● **Assignment**:
Using the records provided below, locate and copy each line that contains the word "place".
::: Data records :::
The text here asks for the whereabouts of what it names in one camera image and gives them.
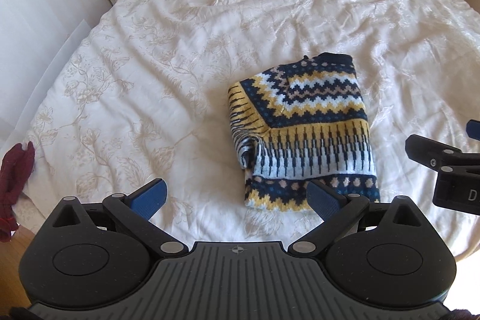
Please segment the navy yellow patterned knit sweater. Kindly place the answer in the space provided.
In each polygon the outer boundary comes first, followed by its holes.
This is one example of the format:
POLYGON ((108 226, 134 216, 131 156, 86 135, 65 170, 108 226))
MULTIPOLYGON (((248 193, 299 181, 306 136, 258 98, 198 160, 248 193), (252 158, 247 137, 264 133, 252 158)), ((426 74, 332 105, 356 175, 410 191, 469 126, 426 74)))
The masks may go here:
POLYGON ((380 199, 370 129, 356 69, 347 54, 281 64, 228 91, 233 146, 245 174, 245 203, 308 209, 308 182, 380 199))

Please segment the cream floral bed duvet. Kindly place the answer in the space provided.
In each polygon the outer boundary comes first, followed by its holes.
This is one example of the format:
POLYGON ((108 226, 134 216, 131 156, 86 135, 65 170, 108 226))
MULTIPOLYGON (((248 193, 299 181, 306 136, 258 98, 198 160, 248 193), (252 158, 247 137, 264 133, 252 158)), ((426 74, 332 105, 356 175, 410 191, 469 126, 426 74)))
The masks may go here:
POLYGON ((457 257, 479 219, 434 206, 410 161, 421 134, 476 151, 479 14, 464 0, 119 0, 60 72, 28 130, 35 167, 16 204, 36 232, 64 196, 100 202, 160 177, 154 223, 185 243, 290 243, 314 213, 254 210, 230 133, 229 87, 323 52, 352 56, 383 200, 410 196, 457 257))

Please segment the dark red garment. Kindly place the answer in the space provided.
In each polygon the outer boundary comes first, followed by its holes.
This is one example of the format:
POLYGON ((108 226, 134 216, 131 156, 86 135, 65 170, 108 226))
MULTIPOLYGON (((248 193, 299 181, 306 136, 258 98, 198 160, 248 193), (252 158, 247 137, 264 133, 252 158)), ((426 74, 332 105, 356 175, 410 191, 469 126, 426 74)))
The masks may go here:
POLYGON ((0 213, 1 242, 11 240, 12 233, 19 225, 13 213, 13 206, 18 202, 24 185, 28 181, 34 166, 35 149, 30 141, 24 149, 21 143, 14 145, 3 157, 1 162, 0 180, 0 213))

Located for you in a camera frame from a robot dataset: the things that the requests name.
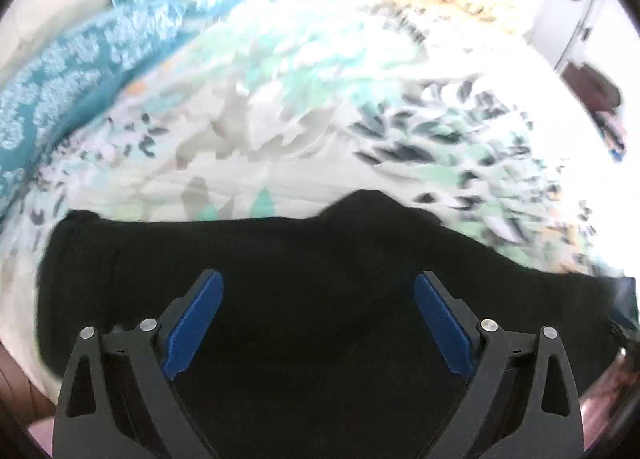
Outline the pink dotted pajama leg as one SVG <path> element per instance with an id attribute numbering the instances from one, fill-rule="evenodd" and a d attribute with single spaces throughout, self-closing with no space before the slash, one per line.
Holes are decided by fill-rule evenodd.
<path id="1" fill-rule="evenodd" d="M 622 410 L 625 398 L 639 379 L 634 360 L 620 349 L 613 363 L 580 397 L 584 450 L 593 450 L 605 432 L 614 424 L 614 417 Z"/>

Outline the dark brown cabinet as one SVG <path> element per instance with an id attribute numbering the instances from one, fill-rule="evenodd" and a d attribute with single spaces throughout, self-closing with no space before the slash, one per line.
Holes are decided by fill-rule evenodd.
<path id="1" fill-rule="evenodd" d="M 620 89 L 593 66 L 568 63 L 562 79 L 590 112 L 612 112 L 622 104 Z"/>

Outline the clothes pile in basket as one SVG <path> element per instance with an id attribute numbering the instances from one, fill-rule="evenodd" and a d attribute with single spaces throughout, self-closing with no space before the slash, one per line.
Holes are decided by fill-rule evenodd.
<path id="1" fill-rule="evenodd" d="M 626 131 L 620 122 L 620 117 L 613 110 L 599 110 L 594 114 L 602 138 L 608 146 L 613 159 L 620 162 L 626 155 Z"/>

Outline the floral bed sheet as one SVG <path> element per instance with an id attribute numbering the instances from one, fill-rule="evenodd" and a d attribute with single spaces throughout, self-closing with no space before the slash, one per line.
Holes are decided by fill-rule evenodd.
<path id="1" fill-rule="evenodd" d="M 244 0 L 68 133 L 1 209 L 1 340 L 49 397 L 37 271 L 70 210 L 306 218 L 381 190 L 518 264 L 618 276 L 584 107 L 517 37 L 372 0 Z"/>

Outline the black pants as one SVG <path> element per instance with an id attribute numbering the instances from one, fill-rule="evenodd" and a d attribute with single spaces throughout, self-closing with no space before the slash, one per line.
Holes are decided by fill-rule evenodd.
<path id="1" fill-rule="evenodd" d="M 360 190 L 306 220 L 116 222 L 75 211 L 38 277 L 37 342 L 62 375 L 82 328 L 162 314 L 203 271 L 224 300 L 176 389 L 225 458 L 413 458 L 462 394 L 413 284 L 432 271 L 512 331 L 559 331 L 579 391 L 638 317 L 630 278 L 524 267 L 422 209 Z"/>

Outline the white door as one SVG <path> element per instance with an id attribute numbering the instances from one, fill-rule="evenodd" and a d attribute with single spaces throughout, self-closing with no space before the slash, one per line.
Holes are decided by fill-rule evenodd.
<path id="1" fill-rule="evenodd" d="M 556 70 L 587 62 L 611 71 L 639 49 L 620 0 L 544 0 L 528 42 Z"/>

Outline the blue floral pillow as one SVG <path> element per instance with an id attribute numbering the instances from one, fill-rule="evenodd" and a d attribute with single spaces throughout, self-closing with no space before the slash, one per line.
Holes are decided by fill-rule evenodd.
<path id="1" fill-rule="evenodd" d="M 62 138 L 241 1 L 111 0 L 24 63 L 1 88 L 2 207 Z"/>
:::
● **Response to this task**:
Please segment the navy yellow patterned knit sweater. Kindly place the answer in the space provided.
Please segment the cream floral bed duvet. Kindly place the answer in the space provided.
Please segment the dark red garment. Kindly place the answer in the space provided.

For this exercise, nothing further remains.